* [Problem description]
Each line of the data below must be reproduced without any change.

=-=-=

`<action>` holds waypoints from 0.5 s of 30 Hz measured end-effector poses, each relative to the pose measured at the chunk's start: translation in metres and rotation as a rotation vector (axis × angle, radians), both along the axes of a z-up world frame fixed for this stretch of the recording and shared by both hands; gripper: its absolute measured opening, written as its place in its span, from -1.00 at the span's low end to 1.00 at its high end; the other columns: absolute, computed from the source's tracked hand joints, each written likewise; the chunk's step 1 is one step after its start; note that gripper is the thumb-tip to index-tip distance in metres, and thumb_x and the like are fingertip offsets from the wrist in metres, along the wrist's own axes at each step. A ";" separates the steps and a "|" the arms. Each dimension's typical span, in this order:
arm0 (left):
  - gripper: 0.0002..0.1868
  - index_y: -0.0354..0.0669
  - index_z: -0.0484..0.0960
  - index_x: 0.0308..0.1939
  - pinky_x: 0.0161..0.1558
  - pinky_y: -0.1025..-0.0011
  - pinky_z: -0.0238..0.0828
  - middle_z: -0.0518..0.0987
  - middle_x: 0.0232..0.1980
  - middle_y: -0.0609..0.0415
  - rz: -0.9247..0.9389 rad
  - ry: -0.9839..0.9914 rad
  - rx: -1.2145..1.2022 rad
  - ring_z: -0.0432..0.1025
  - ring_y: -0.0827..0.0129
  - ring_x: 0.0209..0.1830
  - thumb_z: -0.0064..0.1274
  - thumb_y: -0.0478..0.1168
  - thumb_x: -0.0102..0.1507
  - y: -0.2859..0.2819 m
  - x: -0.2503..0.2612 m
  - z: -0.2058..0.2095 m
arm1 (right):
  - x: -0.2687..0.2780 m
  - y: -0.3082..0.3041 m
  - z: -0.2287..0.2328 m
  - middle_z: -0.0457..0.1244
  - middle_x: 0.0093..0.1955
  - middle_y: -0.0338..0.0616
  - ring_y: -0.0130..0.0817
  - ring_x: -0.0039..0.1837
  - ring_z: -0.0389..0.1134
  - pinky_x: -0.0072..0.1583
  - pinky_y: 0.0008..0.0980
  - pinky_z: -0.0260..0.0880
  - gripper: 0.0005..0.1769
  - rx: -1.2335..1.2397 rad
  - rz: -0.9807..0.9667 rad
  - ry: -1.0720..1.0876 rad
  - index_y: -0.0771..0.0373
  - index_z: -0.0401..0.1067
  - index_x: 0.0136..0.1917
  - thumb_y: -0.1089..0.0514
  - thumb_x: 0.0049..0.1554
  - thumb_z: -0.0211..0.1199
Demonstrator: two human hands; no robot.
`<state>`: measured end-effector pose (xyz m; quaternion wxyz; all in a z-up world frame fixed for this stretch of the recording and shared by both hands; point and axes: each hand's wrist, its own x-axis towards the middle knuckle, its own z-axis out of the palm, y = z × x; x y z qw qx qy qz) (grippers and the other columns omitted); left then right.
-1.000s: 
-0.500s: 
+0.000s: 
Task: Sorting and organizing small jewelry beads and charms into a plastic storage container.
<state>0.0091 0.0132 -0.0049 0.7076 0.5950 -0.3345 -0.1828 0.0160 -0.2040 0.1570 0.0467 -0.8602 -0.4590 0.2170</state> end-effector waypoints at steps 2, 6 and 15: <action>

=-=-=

* [Worked solution]
`<action>` holds waypoints from 0.5 s of 30 Hz measured end-effector poses, each relative to the pose measured at the chunk's start: translation in metres and rotation as a rotation vector (axis × angle, radians), both along the axes of a z-up world frame fixed for this stretch of the recording and shared by both hands; gripper: its absolute measured opening, written as its place in its span, from -1.00 at the span's low end to 1.00 at its high end; the other columns: absolute, computed from the source's tracked hand joints, each written likewise; the chunk's step 1 is one step after its start; note that gripper is the thumb-tip to index-tip distance in metres, and thumb_x and the like are fingertip offsets from the wrist in metres, along the wrist's own axes at each step. A ";" separates the steps and a "|" the arms. Each dimension's typical span, in this order:
arm0 (left):
  - gripper: 0.0002..0.1868
  - index_y: -0.0354..0.0669
  - index_z: -0.0484..0.0960
  - index_x: 0.0308..0.1939
  - pinky_x: 0.0161..0.1558
  - pinky_y: -0.1025..-0.0011
  - pinky_z: -0.0238..0.0828
  - middle_z: -0.0518..0.0987
  - middle_x: 0.0232..0.1980
  - middle_y: -0.0609..0.0415
  - rz: -0.9247..0.9389 rad
  - ry: -0.9839..0.9914 rad
  - rx: -1.2145..1.2022 rad
  - ring_z: -0.0432..0.1025
  - ring_y: -0.0827..0.0129
  - ring_x: 0.0209..0.1830
  - thumb_z: -0.0064..0.1274
  - thumb_y: -0.0478..0.1168
  - thumb_x: -0.0102..0.1507
  - y: -0.2859..0.2819 m
  - x: -0.2503..0.2612 m
  - z: -0.2058..0.2095 m
arm1 (right):
  - x: -0.2687..0.2780 m
  - y: -0.3082..0.3041 m
  - z: -0.2287..0.2328 m
  - middle_z: -0.0457..0.1244
  - middle_x: 0.0093..0.1955
  - middle_y: -0.0338..0.0616
  - ring_y: -0.0130..0.0817
  - ring_x: -0.0039..0.1837
  - ring_z: -0.0389..0.1134
  - pinky_x: -0.0072..0.1583
  - pinky_y: 0.0008..0.0980
  - pinky_z: -0.0260..0.0880
  - gripper: 0.0005..0.1769
  - rx: -1.2335..1.2397 rad
  - rz: -0.9807..0.9667 rad
  - ry: -1.0720..1.0876 rad
  - index_y: -0.0771..0.0373
  - index_z: -0.0401..0.1067
  - index_x: 0.0136..0.1917
  - thumb_y: -0.1089..0.0514
  - thumb_x: 0.0049..0.1554
  - thumb_z: -0.0211..0.1199
Demonstrator: two human hands; no robot.
`<state>`: measured end-effector pose (xyz m; quaternion wxyz; all in a z-up world frame fixed for this stretch of the recording and shared by both hands; point and axes: each hand's wrist, its own x-axis towards the middle knuckle, its own z-axis out of the palm, y = z × x; x y z qw qx qy qz) (grippers and the other columns omitted); left then right.
-1.000s: 
-0.500s: 
+0.000s: 
Task: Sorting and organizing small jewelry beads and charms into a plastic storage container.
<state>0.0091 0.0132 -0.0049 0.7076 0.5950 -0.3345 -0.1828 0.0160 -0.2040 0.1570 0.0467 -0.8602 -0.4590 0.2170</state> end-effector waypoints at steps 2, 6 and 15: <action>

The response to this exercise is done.